The required output is the line with "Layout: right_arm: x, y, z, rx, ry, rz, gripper" plus all lines that follow it to the end of the listing below, written out exactly, with no pictures.

====== DATA SEGMENT

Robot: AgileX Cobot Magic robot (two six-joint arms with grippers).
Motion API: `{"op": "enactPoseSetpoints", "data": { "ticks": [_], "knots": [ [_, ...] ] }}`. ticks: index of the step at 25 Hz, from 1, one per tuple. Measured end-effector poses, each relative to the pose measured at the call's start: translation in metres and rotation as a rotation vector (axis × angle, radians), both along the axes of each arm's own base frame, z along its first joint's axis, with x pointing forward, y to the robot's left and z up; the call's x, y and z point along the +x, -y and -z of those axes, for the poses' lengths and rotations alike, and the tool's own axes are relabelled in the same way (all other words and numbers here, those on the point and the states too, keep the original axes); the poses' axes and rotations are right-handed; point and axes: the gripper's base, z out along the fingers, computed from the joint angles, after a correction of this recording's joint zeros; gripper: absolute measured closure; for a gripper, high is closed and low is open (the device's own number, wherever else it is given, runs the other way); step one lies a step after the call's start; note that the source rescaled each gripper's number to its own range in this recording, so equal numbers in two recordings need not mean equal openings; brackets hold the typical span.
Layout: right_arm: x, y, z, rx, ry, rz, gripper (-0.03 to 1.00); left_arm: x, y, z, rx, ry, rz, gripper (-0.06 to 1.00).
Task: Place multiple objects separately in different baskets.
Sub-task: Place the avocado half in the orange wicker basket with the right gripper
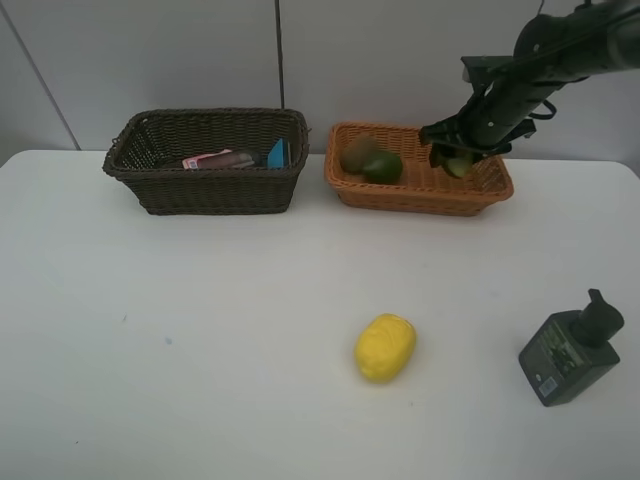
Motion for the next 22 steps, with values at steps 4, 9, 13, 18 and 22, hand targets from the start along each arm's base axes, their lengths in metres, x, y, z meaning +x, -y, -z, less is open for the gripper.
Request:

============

ANSWER SECTION:
Layout: right_arm: x, y, z, rx, ry, rz, gripper (-0.03 to 1.00); left_arm: x, y, z, rx, ry, rz, gripper (-0.06 to 1.00).
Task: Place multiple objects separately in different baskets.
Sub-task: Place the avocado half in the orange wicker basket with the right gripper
Motion for the next 22 steps, with values at steps 4, 9, 13, 18 and 22, hand targets from the start along each arm's base axes, their lengths in metres, x, y, z meaning +x, -y, -z, less is open for the gripper.
Request:

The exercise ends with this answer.